Behold the ruin of a noble soul. She did not know, in effect, that obtaining our desire is not done by looking outside ourselves for help, or by changing or rearranging circumstance. [22] Don’t want your husband, and nothing that you want will fail to come. Don’t want to stay with him at any price, don’t wish to stay in Corinth – in short, don’t want anything except what God wants, and no one will stop or stay you, any more than they can stand in the way of God. [23] When you have him as your leader, and conform your will and desire to his, what fear of failure can you have?

[24] Attach your desire to wealth and your aversion to poverty: you won’t get the former, but you could well end up with the latter. You will fare no better putting your faith in health, status, exile – any external you care to name. [25] Hand your will over to Zeus and the gods, let them administer it; in their keeping, your happiness is assured.

[26] But please stop representing yourself as a philosopher, you affected fool! You still experience envy, pity, jealousy and fear, and hardly a day passes that you don’t whine to the gods about your life. [27] Some philosopher! You learned syllogisms and changing arguments. Good, now try unlearning them, if you can, and make a fresh start. Wake up to the fact that so far you have barely touched the subject. [28] Begin to fashion your future in such a way that nothing happens contrary to your desire and nothing that you desire fails to materialize.

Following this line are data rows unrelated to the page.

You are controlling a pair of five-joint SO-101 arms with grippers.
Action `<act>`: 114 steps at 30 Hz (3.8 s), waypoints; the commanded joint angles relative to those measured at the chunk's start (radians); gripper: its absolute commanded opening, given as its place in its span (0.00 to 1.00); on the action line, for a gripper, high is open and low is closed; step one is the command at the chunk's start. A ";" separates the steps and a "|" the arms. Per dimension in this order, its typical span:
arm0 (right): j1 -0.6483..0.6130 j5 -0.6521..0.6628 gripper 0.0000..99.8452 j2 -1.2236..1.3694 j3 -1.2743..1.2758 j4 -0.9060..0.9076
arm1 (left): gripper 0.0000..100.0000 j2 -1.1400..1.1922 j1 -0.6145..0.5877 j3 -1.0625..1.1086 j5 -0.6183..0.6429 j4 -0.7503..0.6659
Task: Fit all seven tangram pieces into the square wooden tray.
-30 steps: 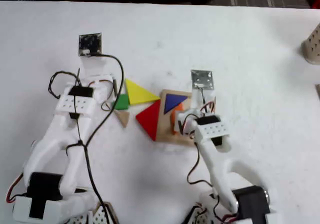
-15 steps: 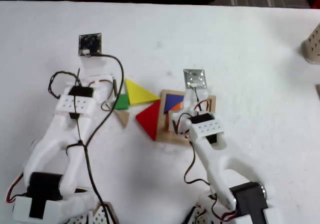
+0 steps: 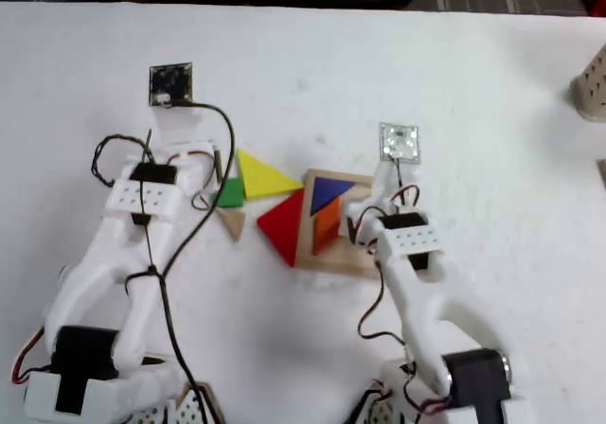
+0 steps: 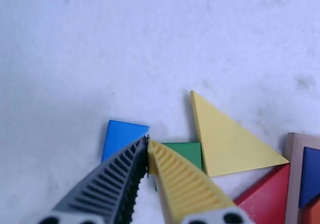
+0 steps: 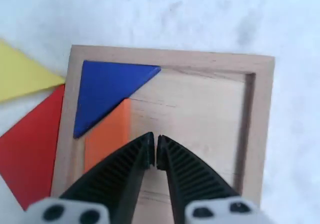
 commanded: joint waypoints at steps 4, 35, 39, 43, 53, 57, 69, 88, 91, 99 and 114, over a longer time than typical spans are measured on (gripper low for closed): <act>-0.130 -0.002 0.02 0.090 -0.037 -0.028 | 0.02 -0.002 -0.013 -0.009 0.006 -0.026; 0.001 -0.002 0.02 -0.186 0.112 -0.005 | 0.03 -0.005 -0.054 -0.029 -0.149 -0.026; 0.001 -0.002 0.02 -0.186 0.114 0.001 | 0.03 0.001 -0.070 -0.009 -0.440 -0.063; -0.001 -0.002 0.02 -0.186 0.114 0.001 | 0.12 0.001 -0.074 0.069 -0.562 -0.157; 0.001 -0.002 0.02 -0.186 0.115 0.015 | 0.23 0.082 -0.124 -0.005 -0.577 -0.100; 0.001 -0.002 0.02 -0.186 0.115 0.016 | 0.24 0.260 -0.136 -0.198 -0.626 0.035; -0.007 -0.002 0.02 -0.186 0.126 0.010 | 0.24 0.432 -0.134 -0.384 -0.778 0.101; -0.007 -0.002 0.02 -0.186 0.126 0.007 | 0.24 0.657 -0.104 -0.698 -1.000 0.391; -0.005 -0.002 0.02 -0.186 0.127 0.007 | 0.24 0.716 -0.097 -0.790 -1.011 0.488; -0.007 -0.002 0.02 -0.186 0.127 0.007 | 0.24 0.889 -0.102 -1.066 -1.013 0.749; -0.007 -0.002 0.02 -0.189 0.126 0.007 | 0.24 1.072 -0.104 -1.341 -0.778 1.002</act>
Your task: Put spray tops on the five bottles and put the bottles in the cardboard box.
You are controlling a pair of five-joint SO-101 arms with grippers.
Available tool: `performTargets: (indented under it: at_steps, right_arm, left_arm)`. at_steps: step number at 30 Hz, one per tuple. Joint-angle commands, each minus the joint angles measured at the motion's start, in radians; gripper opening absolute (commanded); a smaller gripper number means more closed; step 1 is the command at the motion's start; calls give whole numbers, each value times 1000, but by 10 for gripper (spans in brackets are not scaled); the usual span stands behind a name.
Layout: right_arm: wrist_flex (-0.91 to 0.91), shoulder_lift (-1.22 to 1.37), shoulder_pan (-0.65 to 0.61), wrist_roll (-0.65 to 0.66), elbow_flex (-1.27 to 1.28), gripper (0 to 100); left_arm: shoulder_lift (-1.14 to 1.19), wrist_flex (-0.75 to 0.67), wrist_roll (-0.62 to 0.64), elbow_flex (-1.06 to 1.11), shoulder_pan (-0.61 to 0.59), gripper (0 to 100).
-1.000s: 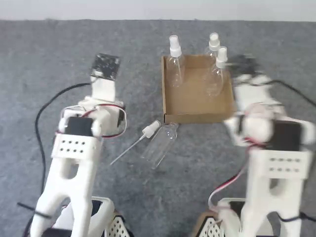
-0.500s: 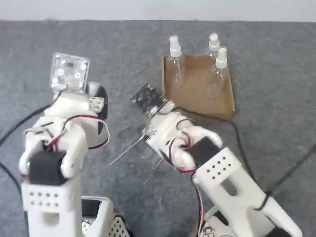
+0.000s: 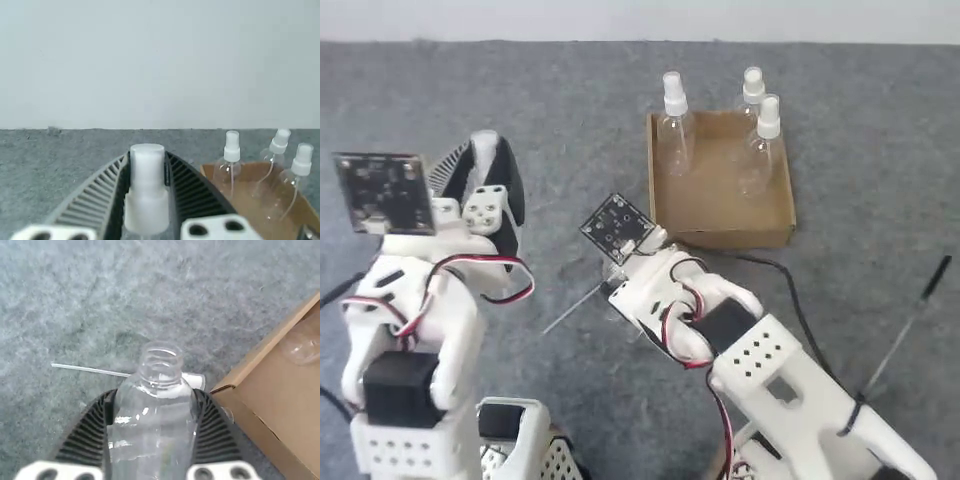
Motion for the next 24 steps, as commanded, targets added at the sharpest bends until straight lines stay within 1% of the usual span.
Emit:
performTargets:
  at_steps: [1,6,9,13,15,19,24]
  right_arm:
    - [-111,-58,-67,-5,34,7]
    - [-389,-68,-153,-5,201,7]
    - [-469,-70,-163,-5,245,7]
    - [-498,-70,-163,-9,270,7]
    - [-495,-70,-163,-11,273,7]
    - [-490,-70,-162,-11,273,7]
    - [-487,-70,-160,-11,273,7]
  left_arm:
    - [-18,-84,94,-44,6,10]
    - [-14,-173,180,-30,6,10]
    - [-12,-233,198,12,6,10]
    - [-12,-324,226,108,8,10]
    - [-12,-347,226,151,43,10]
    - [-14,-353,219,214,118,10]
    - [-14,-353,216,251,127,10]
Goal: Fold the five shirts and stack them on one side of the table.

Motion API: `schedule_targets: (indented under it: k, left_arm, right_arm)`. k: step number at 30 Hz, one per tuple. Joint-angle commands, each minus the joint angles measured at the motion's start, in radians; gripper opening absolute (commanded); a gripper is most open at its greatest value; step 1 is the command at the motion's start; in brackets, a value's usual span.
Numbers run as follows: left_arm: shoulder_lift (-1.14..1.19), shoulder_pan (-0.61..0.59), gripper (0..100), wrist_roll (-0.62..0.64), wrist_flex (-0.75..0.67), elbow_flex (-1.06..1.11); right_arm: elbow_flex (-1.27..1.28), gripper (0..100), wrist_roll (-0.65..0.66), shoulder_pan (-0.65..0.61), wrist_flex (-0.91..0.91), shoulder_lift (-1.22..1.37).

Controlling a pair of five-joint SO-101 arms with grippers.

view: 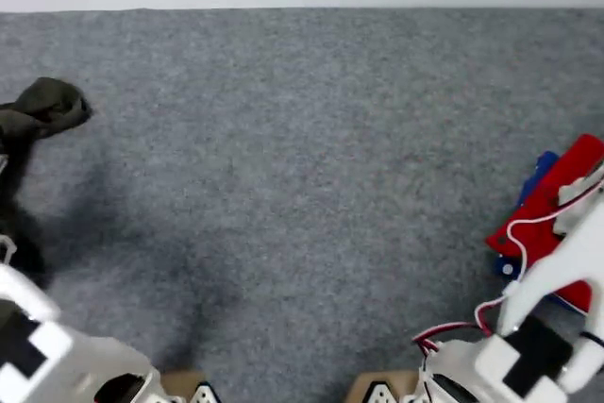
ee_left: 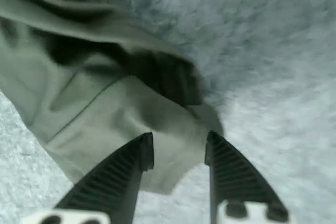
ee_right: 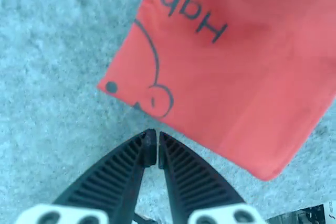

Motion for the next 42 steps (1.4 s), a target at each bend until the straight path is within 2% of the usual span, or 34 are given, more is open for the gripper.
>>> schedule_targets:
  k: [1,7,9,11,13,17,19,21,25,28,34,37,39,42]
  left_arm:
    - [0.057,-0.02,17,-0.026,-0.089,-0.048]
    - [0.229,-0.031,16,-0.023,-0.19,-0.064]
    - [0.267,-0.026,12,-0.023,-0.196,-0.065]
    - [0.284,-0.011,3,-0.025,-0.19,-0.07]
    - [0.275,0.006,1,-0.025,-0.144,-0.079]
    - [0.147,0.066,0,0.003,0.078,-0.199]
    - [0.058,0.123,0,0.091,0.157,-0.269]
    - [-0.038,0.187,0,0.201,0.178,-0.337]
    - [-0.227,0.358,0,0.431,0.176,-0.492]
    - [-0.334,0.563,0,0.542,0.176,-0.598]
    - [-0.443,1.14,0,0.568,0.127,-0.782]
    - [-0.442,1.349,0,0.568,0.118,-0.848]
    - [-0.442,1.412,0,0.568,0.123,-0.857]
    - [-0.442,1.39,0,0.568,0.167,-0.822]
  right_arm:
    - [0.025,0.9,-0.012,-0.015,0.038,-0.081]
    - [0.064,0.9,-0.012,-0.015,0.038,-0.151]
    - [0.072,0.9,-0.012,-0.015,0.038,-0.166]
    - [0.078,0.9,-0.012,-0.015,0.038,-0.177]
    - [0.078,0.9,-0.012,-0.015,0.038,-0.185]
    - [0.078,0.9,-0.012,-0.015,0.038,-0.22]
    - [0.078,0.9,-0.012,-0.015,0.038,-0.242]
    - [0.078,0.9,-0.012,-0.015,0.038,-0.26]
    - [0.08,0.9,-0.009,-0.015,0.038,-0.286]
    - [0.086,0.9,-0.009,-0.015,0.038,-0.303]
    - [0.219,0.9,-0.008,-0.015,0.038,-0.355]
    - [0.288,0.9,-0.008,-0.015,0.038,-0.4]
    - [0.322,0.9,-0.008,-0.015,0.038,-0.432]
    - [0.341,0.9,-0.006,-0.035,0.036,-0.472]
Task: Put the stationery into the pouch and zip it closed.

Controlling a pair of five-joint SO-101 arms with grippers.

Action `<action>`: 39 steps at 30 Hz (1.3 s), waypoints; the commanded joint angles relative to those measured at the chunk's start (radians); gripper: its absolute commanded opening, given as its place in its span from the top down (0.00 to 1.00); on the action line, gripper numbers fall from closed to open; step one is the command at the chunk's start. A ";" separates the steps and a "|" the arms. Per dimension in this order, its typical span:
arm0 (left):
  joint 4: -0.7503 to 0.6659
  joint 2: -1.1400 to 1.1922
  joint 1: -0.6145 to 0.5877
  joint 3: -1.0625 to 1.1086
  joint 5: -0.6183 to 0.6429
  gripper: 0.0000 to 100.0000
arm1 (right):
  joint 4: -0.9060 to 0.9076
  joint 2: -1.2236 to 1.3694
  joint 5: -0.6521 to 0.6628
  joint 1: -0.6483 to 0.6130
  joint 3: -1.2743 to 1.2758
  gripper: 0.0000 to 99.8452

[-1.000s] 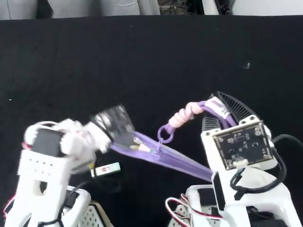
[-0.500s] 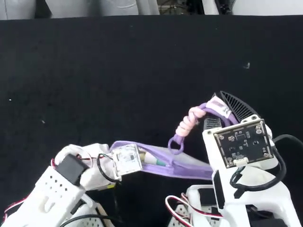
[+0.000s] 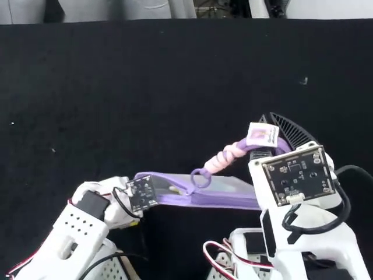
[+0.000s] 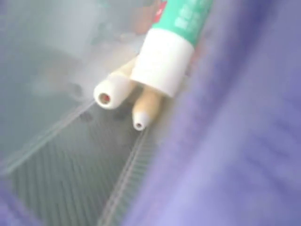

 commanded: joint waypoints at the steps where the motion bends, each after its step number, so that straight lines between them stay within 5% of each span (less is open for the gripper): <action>1: -0.089 0.005 -0.015 0.054 -0.017 0.84 | -0.021 0.012 -0.005 0.017 -0.004 0.99; 14: -0.104 0.005 -0.015 0.087 -0.112 0.85 | -0.023 0.012 -0.005 0.015 -0.004 0.99; 18: -0.055 -0.003 -0.012 0.079 -0.160 0.97 | -0.025 0.012 -0.005 0.017 -0.004 0.99; 26: -0.040 -0.006 -0.016 0.071 -0.155 0.97 | -0.026 0.012 -0.005 0.018 -0.002 0.99; 39: 0.290 -0.008 -0.148 -0.449 -0.091 0.97 | -0.028 0.012 -0.003 0.018 0.013 0.99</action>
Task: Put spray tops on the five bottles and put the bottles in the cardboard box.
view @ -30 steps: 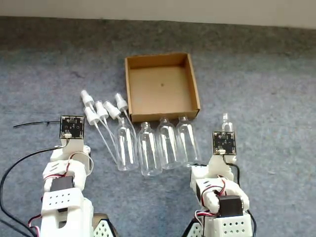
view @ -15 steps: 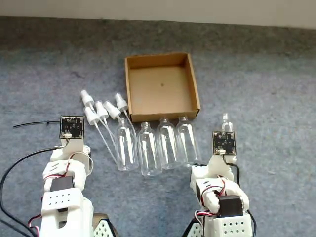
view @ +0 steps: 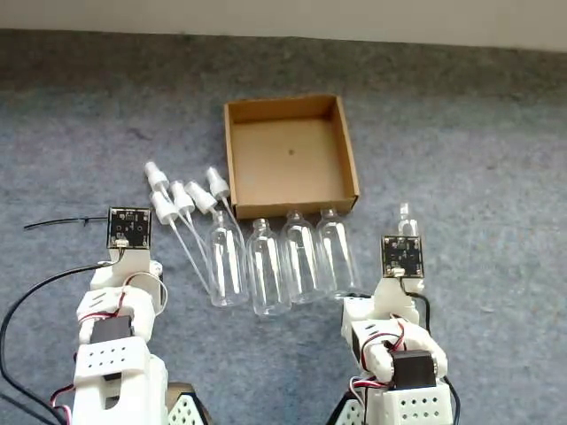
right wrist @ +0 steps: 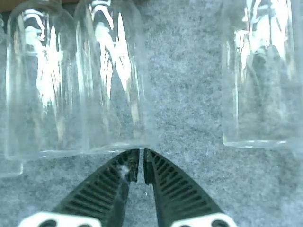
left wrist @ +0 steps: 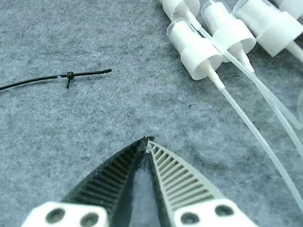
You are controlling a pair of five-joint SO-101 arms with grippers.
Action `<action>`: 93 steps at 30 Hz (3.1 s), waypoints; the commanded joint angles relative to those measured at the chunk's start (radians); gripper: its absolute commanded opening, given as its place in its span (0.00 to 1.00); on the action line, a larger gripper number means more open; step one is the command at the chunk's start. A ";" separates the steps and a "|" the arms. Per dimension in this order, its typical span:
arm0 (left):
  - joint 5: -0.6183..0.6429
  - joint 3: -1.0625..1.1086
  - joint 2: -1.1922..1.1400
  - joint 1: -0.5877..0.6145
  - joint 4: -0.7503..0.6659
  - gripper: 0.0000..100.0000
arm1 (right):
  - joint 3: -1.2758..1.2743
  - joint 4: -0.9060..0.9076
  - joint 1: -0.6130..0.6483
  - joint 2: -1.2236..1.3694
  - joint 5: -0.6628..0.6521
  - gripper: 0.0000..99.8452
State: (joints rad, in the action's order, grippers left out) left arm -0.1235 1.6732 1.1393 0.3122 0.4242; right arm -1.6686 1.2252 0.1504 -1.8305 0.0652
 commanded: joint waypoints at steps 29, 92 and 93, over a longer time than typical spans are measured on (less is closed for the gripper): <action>-0.003 0.019 0.013 -0.016 0.003 0.01 | -0.131 0.005 -0.008 -0.004 0.005 0.00; -0.003 0.019 0.013 -0.018 0.003 0.01 | 0.404 -0.012 -0.048 0.050 -0.752 0.02; -0.003 0.019 0.013 -0.018 0.003 0.01 | 0.432 -0.012 -0.050 0.091 -0.750 0.04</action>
State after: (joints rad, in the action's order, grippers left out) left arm -0.1235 1.6732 1.1393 0.3122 0.4242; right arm -1.3679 1.2252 0.1166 -1.8167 -0.7020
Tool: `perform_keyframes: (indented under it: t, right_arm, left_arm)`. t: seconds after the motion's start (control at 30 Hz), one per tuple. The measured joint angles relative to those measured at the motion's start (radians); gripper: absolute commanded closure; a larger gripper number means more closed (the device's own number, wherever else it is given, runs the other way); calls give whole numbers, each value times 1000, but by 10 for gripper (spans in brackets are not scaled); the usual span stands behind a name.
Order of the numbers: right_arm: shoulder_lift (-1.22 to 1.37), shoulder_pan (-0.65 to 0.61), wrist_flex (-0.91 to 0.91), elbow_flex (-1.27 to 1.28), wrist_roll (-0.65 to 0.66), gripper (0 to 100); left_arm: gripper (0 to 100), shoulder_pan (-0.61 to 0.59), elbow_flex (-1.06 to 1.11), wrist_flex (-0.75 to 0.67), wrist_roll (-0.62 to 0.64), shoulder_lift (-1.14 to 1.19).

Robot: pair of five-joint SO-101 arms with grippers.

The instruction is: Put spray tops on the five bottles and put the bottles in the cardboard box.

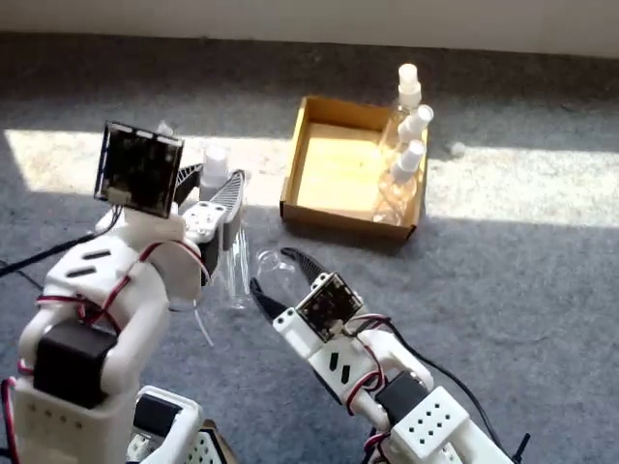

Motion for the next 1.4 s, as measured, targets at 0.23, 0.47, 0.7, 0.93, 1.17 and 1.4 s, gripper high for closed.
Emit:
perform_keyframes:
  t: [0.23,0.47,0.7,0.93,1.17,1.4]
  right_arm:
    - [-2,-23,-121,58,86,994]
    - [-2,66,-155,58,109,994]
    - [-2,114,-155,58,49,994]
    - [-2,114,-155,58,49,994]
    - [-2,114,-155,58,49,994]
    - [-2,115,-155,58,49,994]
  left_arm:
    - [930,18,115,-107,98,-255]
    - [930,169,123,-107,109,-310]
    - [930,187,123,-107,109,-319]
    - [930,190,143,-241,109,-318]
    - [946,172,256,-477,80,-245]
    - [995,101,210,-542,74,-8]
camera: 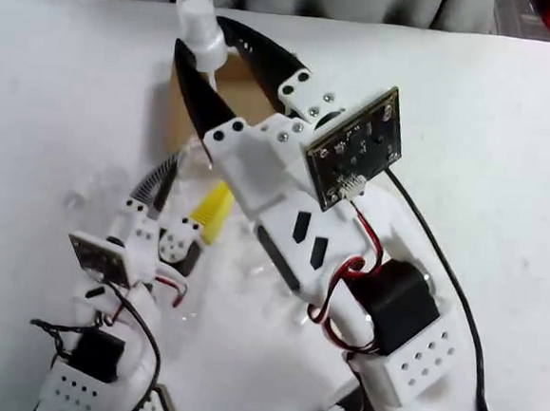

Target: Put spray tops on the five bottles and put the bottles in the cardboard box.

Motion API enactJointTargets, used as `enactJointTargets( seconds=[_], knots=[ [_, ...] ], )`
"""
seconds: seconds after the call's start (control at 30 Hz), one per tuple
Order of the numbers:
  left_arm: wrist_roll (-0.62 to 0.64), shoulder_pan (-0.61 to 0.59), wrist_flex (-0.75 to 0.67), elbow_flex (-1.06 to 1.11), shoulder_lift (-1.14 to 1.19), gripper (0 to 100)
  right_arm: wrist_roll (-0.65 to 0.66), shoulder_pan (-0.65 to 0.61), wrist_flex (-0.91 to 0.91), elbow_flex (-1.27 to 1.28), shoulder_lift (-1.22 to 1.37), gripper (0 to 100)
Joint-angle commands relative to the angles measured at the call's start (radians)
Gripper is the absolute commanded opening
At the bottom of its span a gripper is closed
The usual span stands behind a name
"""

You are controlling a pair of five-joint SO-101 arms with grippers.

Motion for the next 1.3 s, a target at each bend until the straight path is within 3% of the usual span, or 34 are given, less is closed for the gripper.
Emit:
enactJointTargets(
  seconds=[0.0, 0.37, 0.57, 1.27],
  knots=[
    [-0.012, 0.007, -0.026, -0.003, -0.021, 2, 0.012, -0.008, -0.044, -0.006, 0.001, 1.5],
    [-0.012, 0.007, -0.026, -0.003, -0.021, 2, 0.012, -0.008, -0.203, 0.163, -0.001, 1.5],
    [-0.012, 0.007, -0.025, -0.003, -0.021, 2, 0.012, -0.008, -0.205, 0.232, -0.001, 1.5],
    [-0.012, 0.007, -0.025, -0.003, -0.019, 2, 0.012, -0.062, 0.242, 0.206, 0.015, 1.7]
  ],
)
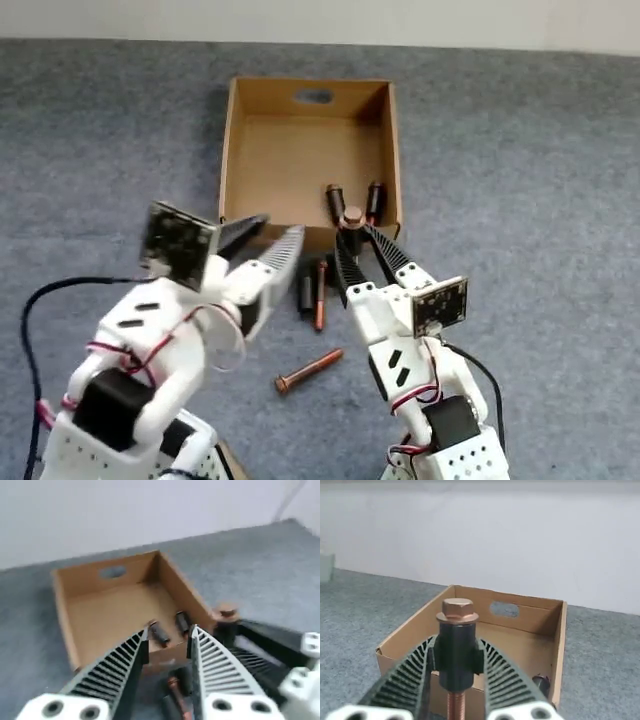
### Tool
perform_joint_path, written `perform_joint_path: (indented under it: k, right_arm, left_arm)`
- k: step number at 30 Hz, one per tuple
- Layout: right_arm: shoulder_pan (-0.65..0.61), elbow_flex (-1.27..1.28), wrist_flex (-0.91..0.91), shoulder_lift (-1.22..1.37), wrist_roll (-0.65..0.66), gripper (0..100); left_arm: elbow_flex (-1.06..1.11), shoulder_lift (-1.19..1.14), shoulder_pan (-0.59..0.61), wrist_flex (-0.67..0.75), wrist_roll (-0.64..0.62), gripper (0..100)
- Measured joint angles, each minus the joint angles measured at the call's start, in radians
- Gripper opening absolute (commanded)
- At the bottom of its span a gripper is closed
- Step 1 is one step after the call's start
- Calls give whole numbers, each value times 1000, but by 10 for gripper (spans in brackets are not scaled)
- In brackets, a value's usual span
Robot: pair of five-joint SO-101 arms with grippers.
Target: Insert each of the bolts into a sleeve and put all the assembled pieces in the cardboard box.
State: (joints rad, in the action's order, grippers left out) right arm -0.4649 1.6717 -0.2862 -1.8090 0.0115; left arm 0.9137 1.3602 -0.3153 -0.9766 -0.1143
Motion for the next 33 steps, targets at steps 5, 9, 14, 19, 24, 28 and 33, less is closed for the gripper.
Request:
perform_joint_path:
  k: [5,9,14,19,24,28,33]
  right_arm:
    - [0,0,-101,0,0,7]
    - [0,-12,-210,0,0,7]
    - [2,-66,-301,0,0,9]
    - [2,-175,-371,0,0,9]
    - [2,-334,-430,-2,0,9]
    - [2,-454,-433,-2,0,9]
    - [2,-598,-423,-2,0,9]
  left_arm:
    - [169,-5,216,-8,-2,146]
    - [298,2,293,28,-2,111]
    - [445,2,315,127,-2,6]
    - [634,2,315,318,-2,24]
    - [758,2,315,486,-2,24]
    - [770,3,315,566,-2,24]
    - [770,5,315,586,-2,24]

[29] Give me one student with
that
ambition when he presents himself at school, one committed to
that
kind of training, one who says, ‘To me those other things are worthless; it’s enough if one day I can live without sorrow and frustration, if I can lift up my head like a free person in the face of circumstance and look to heaven as a friend of God, without fear of
anything that might happen.’ [30] Show me such a person, so I can say, ‘Come, child, take what you deserve. You were born to honour philosophy with your patronage – these halls, these books, these lectures, they all belong to you.’ [31] Then, after he’s tackled and mastered this field of study, I will wait until he returns and says, ‘I want to be free from fear and emotion, but at the same time I want to be a concerned citizen and philosopher, and attentive to my other duties, toward God, my parents, my siblings, my country, and my guests.’ [32] Welcome to the second field of study, this is yours as well. [33] ‘But I’ve already mastered the second field of study; I want to be faultless and unshakeable, not just when I’m awake, but even when I’m sleeping, even when I’m drunk or delirious.’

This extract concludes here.